In my opinion, this construct is massively overused by LLMs and is extremely jarring to read. The pithy followup "The delay is the weapon." feels like Year 8 Debate Club and is very melodramatic and cringy.

It must be possible to steer the LLM away from this?

3 comments

I wouldn't find it so grating if I wasn't constantly reading it. Maybe 5 years ago I would have liked this writing pattern. Same for those diagrams they include.

What it lacks is the effort it takes for a couple minutes to whittle down the writing to the essential parts and bring out the particular style of the author. Even before this wave of LLM stuff started, I knew that it's editing that makes good writing. LLMs are mostly a single-pass process.

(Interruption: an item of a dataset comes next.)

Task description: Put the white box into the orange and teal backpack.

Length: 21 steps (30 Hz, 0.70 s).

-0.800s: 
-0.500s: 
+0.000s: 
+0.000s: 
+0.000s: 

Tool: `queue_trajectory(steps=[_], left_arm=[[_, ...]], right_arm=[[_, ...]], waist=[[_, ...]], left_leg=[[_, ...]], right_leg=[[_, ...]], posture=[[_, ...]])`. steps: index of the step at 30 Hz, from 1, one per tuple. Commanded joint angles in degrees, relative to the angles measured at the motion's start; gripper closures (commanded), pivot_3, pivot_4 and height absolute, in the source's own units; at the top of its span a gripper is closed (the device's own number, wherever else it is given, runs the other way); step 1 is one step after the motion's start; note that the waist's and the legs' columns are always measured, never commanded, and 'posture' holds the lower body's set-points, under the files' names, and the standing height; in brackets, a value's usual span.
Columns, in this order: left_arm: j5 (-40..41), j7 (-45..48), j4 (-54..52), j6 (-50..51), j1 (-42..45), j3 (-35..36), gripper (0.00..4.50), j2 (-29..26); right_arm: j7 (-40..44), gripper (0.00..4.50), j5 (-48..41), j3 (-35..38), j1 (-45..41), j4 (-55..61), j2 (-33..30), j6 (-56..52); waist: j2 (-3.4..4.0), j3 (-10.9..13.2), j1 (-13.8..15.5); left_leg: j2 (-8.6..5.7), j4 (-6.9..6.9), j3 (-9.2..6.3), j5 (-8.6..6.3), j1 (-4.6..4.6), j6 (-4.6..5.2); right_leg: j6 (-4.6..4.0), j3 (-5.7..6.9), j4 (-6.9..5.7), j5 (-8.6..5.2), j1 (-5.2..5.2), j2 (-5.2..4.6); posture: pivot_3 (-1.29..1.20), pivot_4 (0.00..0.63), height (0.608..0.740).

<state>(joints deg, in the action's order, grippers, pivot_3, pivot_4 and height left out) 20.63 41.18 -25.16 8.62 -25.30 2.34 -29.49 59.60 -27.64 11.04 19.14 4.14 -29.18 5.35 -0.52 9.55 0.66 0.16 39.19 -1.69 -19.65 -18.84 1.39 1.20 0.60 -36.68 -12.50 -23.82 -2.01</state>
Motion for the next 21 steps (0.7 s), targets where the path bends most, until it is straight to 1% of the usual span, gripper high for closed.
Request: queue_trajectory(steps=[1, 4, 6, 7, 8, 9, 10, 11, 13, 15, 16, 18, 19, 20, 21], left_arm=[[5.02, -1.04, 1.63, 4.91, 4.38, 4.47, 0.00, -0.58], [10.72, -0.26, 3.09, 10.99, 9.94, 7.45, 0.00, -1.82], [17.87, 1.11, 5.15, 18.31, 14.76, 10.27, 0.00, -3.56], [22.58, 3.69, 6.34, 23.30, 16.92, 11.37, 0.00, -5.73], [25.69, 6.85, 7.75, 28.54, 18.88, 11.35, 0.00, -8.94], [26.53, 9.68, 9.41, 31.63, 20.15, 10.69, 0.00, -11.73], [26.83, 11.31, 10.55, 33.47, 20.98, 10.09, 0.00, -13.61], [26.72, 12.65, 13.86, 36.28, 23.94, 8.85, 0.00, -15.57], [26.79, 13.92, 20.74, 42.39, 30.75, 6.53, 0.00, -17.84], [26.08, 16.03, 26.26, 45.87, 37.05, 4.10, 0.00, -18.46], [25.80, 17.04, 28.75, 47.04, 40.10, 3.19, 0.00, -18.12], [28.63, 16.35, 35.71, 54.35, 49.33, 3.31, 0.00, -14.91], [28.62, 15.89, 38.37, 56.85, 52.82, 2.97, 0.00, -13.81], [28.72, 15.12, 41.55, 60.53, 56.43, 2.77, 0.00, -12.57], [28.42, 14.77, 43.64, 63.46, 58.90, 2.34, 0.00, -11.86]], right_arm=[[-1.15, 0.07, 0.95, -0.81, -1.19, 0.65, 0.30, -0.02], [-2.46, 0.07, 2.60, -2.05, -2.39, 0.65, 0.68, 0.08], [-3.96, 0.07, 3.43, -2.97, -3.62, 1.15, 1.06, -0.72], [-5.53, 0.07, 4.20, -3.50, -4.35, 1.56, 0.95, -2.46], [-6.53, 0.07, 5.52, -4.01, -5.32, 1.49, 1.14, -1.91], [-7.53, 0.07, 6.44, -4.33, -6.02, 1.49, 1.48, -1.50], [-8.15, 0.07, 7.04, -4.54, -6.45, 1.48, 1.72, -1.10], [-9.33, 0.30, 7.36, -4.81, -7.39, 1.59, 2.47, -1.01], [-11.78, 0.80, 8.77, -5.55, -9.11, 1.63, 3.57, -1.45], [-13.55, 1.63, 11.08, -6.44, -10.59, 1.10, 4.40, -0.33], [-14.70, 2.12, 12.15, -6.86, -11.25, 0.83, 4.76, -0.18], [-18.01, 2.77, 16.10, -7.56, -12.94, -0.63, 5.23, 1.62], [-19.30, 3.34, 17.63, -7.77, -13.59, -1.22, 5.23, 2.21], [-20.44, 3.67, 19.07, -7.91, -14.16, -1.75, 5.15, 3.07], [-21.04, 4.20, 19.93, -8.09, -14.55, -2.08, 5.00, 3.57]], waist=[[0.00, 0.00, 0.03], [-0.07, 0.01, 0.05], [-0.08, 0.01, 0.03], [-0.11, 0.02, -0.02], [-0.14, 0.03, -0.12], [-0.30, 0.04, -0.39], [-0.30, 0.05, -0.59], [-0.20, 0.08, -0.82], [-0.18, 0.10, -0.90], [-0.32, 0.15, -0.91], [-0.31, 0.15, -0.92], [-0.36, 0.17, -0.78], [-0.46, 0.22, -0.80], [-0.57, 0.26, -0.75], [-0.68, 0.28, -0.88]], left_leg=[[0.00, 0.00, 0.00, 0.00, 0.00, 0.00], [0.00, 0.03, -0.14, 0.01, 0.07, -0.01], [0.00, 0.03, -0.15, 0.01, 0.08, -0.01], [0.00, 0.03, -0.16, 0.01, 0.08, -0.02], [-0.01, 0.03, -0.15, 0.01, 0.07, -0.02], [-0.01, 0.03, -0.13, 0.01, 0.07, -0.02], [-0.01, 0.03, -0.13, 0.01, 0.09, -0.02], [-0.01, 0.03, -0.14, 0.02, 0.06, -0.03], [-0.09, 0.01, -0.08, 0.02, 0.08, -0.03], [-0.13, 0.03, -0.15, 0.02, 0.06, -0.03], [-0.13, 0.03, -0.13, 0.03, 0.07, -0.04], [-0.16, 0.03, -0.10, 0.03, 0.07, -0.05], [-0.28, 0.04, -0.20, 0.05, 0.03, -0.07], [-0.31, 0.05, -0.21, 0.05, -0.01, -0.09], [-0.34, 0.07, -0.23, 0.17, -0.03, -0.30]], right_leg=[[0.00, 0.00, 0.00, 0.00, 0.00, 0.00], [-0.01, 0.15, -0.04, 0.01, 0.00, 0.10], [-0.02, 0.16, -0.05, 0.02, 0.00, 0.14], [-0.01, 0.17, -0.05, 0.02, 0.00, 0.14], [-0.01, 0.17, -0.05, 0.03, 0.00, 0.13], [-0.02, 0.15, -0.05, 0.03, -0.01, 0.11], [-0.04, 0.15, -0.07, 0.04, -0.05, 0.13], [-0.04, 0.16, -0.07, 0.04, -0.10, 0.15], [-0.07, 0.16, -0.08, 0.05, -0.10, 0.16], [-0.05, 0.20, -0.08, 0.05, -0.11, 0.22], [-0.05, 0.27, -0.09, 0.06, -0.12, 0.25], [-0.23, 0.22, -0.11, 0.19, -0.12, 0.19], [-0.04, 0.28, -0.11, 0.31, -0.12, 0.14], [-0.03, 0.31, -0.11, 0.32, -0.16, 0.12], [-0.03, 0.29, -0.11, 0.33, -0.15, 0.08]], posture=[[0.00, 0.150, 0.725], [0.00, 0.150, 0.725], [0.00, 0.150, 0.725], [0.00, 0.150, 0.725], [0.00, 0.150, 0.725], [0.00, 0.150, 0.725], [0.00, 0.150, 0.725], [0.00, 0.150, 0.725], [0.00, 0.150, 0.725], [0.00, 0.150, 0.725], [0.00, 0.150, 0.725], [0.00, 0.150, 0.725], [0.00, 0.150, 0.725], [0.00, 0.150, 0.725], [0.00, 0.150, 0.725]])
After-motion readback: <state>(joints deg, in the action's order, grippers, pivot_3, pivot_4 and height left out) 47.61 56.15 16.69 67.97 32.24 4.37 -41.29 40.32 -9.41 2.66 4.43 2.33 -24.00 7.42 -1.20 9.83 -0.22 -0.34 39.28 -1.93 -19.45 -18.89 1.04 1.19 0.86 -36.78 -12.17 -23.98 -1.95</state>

Maybe it would be improved by having a couple intermediary high-temp thinking stages. the time tradeoff is worth it if it's producing some blog or speech to be consumed by 100s or 1000s of people even if you are only improving the writing by, say, 5%.

To be honest, I don't mind the diagrams when I'm the one prompting it. Other than the fact that it is a waste of tokens, and full of clickable dialogs that waste more of my tokens.

Now that LLMs can produce texts in any form, and of a considerable length, may we please stop bickering about the form, and concentrate on the content? Because otherwise we'd allow LLMs troll us: produce slop to mask where the content is lacking, and have us generate more words about the slop, ignoring the content further.
Reframing.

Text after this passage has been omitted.